◆ WHAT YOU ARE ASKED TO DO
Give again, word for word, the lines below that run from the line with "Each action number" through the line with "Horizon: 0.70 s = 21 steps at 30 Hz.". Drop the pictures.

━━━━━━━━

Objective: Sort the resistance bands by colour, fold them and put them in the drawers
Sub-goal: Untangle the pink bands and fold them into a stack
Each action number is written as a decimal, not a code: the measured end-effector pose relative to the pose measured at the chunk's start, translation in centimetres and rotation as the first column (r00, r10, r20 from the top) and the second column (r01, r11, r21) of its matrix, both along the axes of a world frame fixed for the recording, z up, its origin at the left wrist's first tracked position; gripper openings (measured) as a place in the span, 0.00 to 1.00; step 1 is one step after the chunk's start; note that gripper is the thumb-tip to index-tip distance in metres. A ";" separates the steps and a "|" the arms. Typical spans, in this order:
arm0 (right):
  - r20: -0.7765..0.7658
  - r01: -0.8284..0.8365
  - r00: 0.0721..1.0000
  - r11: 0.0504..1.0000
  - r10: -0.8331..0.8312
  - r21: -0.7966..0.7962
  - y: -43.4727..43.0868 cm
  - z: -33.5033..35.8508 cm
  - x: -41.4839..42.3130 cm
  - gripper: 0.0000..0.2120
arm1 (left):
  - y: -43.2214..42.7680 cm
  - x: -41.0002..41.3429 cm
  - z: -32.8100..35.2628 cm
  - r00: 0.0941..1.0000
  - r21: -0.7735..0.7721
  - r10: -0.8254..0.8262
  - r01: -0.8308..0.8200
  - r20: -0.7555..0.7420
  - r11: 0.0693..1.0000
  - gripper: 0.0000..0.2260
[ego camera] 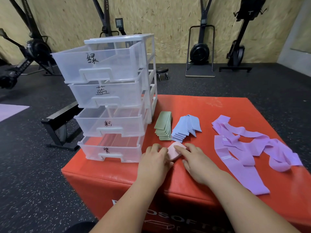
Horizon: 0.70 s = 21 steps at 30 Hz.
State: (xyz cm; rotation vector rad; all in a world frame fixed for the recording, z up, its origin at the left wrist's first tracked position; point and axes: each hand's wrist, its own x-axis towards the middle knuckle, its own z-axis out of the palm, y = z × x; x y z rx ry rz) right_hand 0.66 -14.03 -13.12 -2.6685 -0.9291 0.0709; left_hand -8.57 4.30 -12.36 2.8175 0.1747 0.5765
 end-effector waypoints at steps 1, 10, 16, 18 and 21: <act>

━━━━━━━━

◆ TASK ANSWER
Each action number is written as a decimal, not a code: the measured end-effector pose relative to the pose measured at the chunk's start, translation in centimetres and rotation as the first column (r00, r10, r20 from the top) and the second column (r01, r11, r21) of its matrix, both along the axes of a world frame fixed for the recording, z up, its origin at the left wrist's first tracked position; gripper openings (measured) as a place in the span, 0.00 to 1.00; step 1 is one step after the chunk's start; note that gripper is the thumb-tip to index-tip distance in metres. A ";" separates the steps and a "|" the arms. Typical spans, in this order:
arm0 (right):
  - r20: -0.7765..0.7658
  - r01: -0.8284..0.8365
  - r00: 0.0721..1.0000
  - r11: 0.0504..1.0000
  - r10: -0.8331..0.8312
  - r21: -0.7966..0.7962
  - y: -43.4727..43.0868 cm
  - z: -33.5033..35.8508 cm
  - x: -41.4839..42.3130 cm
  - gripper: 0.0000..0.2120
arm1 (left):
  - y: -43.2214..42.7680 cm
  - x: -41.0002..41.3429 cm
  - z: -32.8100..35.2628 cm
  - r00: 0.0941..1.0000
  - r21: -0.7735..0.7721
  - r10: -0.8254..0.8262
  - r01: -0.8308..0.8200
  - r20: -0.7555..0.7420
  - r11: 0.0693..1.0000
  - gripper: 0.0000..0.2260
[ego camera] 
Horizon: 0.70 s = 21 steps at 30 Hz.

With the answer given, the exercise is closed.